Jacob Gu
Fri, September 15, 2023
(Bloomberg) -- An embattled Chinese shadow bank has taken a step closer to receiving potential state-led assistance, entering a partnership agreement with two of the nation’s biggest financial firms.
About a month after Zhongrong International Trust Co. missed payments on scores of investment products, roiling markets, it’s now signed an agreement with Citic Trust Co., a unit of conglomerate Citic Group Corp., and CCB Trust Co., backed by China Construction Bank Corp., the firm said in a statement Friday night.
The agreement provides so-called entrusted management services, Zhongrong said, and is aimed to “improve efficiency.” There was no specific mention of any financial terms or other types of assistance.
China’s government specifically asked Citic Trust and CCB Trust to examine Zhongrong’s books and lead the effort to stabilize its operations, Bloomberg News reported last month.

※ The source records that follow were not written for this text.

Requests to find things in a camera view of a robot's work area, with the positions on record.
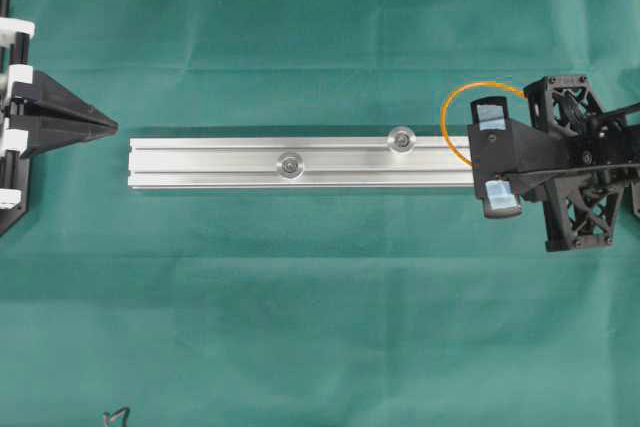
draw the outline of orange wire
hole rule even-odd
[[[474,89],[476,87],[497,87],[502,90],[507,90],[509,92],[513,92],[516,95],[519,95],[522,98],[526,98],[524,92],[513,85],[503,84],[502,82],[496,82],[494,80],[480,80],[477,82],[471,82],[469,84],[465,84],[462,87],[458,87],[456,90],[451,92],[447,97],[447,100],[442,104],[442,110],[440,111],[440,130],[442,130],[442,136],[444,140],[449,145],[449,148],[453,151],[454,154],[458,156],[460,160],[462,160],[465,164],[471,165],[471,160],[467,159],[462,152],[458,150],[458,148],[454,145],[454,143],[449,138],[449,131],[447,130],[447,109],[453,100],[460,95],[462,92],[468,89]]]

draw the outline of green table surface
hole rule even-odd
[[[540,206],[487,221],[470,189],[127,187],[130,137],[429,129],[478,79],[631,104],[640,0],[11,2],[31,64],[121,128],[38,157],[0,239],[1,426],[640,424],[626,211],[613,248],[547,254]]]

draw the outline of round screw head
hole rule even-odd
[[[393,141],[401,149],[406,149],[411,143],[411,137],[409,137],[409,134],[407,134],[406,132],[400,132],[396,134]]]
[[[592,162],[593,162],[593,155],[591,155],[591,152],[589,152],[588,150],[585,150],[582,153],[582,163],[584,165],[591,165]]]
[[[395,127],[387,135],[387,147],[399,154],[411,152],[416,143],[416,134],[409,127]]]
[[[294,158],[285,159],[282,162],[282,170],[284,170],[287,174],[293,174],[296,170],[298,170],[298,161]]]
[[[285,152],[278,158],[276,168],[282,177],[295,179],[302,175],[304,163],[302,157],[295,152]]]

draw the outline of aluminum rail
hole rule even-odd
[[[468,139],[453,140],[468,156]],[[131,139],[129,172],[134,189],[473,186],[442,137],[407,127],[387,137]]]

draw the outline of white bracket
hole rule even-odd
[[[0,210],[10,210],[22,201],[22,192],[16,189],[0,189]]]
[[[28,20],[0,17],[0,47],[11,47],[16,42],[16,34],[27,34],[30,39],[36,33],[36,24]]]
[[[22,154],[27,150],[28,140],[28,131],[10,128],[10,119],[5,118],[0,128],[0,158],[4,157],[7,150]]]

Read More: China Asks Citic to Examine Finances of Shadow Bank Zhongrong
Publicly acknowledging its troubles, Zhongrong, said Friday that it’s been unable to make payments as scheduled on some products. It blamed unspecified “multiple internal and external factors.”
Zhongrong and closely linked wealth firm Zhongzhi Enterprise Group spurred volatility in financial markets after halting payments on scores of investment products sold to wealthy individuals and companies. The crisis even sparked rare protests in Beijing.
Prior to the troubles becoming public, the National Administration of Financial Regulation established a working group in July to examine risks at Zhongrong, people familiar with the matter said earlier. Almost half of the funds raised by Zhongrong were funneled to its parent or affiliated units, one of the people said.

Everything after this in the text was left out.